#### What the task asks
Go through the listing and return every line with "acrylic" in it.

====

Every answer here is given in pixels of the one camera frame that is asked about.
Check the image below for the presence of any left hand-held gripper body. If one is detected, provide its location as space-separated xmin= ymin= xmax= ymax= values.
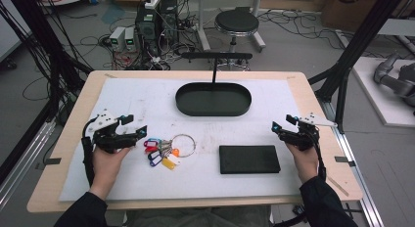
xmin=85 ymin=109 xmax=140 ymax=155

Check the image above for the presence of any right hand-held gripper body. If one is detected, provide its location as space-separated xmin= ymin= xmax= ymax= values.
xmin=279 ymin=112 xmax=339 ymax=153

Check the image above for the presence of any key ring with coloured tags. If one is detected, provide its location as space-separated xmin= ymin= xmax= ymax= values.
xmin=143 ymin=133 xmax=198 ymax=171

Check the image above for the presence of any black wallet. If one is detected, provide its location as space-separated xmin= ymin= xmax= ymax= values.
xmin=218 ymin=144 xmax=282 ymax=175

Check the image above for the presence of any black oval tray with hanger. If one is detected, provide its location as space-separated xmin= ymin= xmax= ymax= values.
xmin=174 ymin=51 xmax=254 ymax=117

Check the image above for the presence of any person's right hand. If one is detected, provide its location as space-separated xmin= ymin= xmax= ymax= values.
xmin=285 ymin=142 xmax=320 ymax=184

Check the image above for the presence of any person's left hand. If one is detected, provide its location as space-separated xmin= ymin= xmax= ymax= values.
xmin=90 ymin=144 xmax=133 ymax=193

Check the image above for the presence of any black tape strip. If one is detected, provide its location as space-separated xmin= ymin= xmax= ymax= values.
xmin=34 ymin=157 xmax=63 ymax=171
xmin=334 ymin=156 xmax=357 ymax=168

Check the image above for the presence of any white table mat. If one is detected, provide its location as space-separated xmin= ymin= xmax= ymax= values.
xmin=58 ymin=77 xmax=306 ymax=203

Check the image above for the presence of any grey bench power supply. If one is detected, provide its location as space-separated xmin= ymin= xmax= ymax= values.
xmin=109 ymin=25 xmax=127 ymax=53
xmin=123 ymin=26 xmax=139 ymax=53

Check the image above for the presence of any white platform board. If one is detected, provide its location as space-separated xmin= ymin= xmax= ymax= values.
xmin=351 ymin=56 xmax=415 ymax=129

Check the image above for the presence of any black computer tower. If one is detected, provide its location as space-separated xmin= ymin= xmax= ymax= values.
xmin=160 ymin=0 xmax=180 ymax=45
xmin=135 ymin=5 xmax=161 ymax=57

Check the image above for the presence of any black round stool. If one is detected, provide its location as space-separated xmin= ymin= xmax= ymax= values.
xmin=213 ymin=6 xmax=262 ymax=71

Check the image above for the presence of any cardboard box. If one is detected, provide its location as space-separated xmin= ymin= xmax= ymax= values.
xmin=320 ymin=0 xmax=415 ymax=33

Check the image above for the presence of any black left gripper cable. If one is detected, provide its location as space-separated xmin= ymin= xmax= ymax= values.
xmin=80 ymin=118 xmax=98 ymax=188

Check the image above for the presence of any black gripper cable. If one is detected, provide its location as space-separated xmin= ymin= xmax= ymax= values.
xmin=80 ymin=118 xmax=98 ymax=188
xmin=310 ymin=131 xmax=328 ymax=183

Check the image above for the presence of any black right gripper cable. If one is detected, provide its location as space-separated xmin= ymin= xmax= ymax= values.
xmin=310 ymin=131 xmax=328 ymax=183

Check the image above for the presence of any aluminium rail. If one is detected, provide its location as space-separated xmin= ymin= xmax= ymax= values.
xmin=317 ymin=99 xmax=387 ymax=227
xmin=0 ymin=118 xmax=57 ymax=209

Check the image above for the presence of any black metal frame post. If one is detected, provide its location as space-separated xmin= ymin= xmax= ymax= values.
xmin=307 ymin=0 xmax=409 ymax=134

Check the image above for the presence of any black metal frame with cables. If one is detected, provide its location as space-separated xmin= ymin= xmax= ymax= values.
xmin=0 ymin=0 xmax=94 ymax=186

====

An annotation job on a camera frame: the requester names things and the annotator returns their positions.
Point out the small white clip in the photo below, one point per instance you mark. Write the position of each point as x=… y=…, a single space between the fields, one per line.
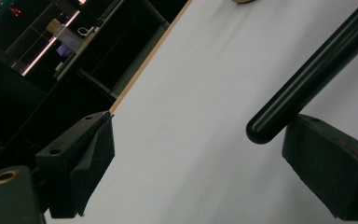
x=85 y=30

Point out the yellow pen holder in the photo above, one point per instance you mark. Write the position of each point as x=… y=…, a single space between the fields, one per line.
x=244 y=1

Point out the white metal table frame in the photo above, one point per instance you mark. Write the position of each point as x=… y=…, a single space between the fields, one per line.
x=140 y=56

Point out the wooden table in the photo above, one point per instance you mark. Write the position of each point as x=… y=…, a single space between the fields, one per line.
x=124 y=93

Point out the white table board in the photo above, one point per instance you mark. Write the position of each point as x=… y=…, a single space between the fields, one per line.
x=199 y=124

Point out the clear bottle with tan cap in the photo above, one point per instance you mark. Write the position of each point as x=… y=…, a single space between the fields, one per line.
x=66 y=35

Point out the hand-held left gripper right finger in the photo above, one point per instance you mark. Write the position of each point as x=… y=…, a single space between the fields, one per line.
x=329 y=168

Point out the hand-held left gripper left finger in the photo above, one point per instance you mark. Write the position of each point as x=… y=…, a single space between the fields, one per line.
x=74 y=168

====

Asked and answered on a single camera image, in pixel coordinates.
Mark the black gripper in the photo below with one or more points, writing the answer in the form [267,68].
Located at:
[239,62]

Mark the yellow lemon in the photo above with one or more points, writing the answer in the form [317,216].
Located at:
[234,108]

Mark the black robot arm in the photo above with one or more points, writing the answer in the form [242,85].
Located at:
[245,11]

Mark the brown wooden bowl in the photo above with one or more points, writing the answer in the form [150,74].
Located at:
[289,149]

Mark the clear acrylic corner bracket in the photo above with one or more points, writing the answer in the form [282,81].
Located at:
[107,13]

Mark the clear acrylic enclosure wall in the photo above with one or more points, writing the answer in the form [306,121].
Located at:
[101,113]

====

#### Expected output
Mark the clear acrylic corner bracket in the photo above with one or more points, writing the answer in the form [282,81].
Mark the clear acrylic enclosure wall in the photo above with one or more points, writing the answer in the form [306,121].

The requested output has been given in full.